L’attaque de ce 18 mars a fait, selon le dernier bilan des autorités, 20 morts parmi les touristes et de nombreux blessés par les visiteurs européens de ce célèbre musée, situé à proximité de l’Assemblée nationale. En frappant ainsi au cœur même du pouvoir tunisien, les terroristes démontrent qu’ils ont désormais, une espèce de ‘’cinquième colonne’’ capable de conduire des opérations les plus audacieuses contre ce pays qui inventa ‘’le printemps arabe’’ et qui peaufine sa démocratie avec une prudence raisonnée.
Cette attaque a un triple objectif à notre avis : tout d’abord, il s’agit d’effrayer et de faire fuir les touristes étrangers, pour saper les fondamentaux de l’économie tunisienne; ensuite, de dissuader les leaders démocrates sur leurs choix de liberté et de respect des droits humains ; enfin, de convaincre l’opinion internationale de la force de frappe de Daesh partout dans le monde.
Cette forfaiture terroriste est aussi la signature de fanatiques convaincus que la Tunisie doit rester un incandescent foyer du djihadisme. Pour cela, il fallait encore une fois donner un signe fort en direction des autorités. Voilà pourquoi ces menaces lancées par Okba Ibn Nafaa, invitant ses membres « à commettre des attaques dans le pays». C’est dire que l’on est peut-être au début d’une recrudescence annoncée de crimes odieux.
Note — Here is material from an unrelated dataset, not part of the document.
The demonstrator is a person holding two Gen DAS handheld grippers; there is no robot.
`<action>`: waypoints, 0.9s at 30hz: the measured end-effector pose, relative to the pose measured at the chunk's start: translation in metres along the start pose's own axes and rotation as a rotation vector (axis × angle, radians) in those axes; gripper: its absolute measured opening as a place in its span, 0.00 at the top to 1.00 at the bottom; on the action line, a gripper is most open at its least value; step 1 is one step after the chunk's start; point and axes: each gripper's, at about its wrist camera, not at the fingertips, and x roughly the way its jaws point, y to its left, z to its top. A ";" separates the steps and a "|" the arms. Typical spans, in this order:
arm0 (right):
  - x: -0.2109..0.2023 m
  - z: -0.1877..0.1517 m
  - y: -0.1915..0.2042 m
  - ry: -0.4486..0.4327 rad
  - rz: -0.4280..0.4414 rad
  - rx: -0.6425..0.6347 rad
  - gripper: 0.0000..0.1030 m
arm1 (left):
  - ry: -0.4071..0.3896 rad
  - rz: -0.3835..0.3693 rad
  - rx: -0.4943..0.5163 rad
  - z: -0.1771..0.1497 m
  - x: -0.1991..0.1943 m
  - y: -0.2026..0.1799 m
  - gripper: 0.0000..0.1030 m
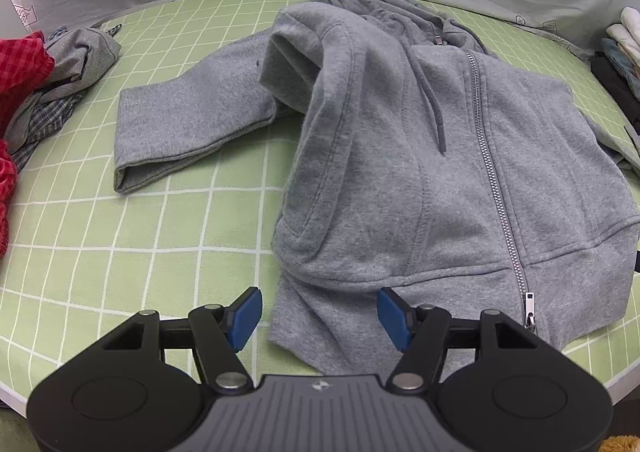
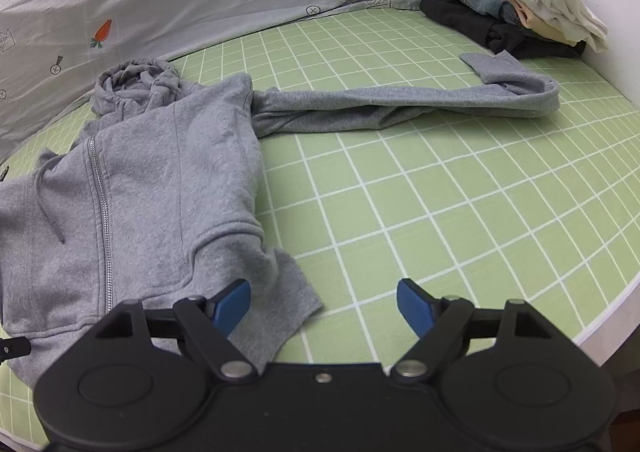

La seule sécurisation du Musée Bardo ne suffira donc pas. Il faudra une puissante solidarité nationale faite de vigilance et de prudence tous azimuts. Il faudra aussi, comme à l’image de la chaîne de solidarité de Charlie Hebdo, que le monde se lève pour montrer toute sa détermination contre « les agresseurs de la liberté et les tueurs de la démocratie.»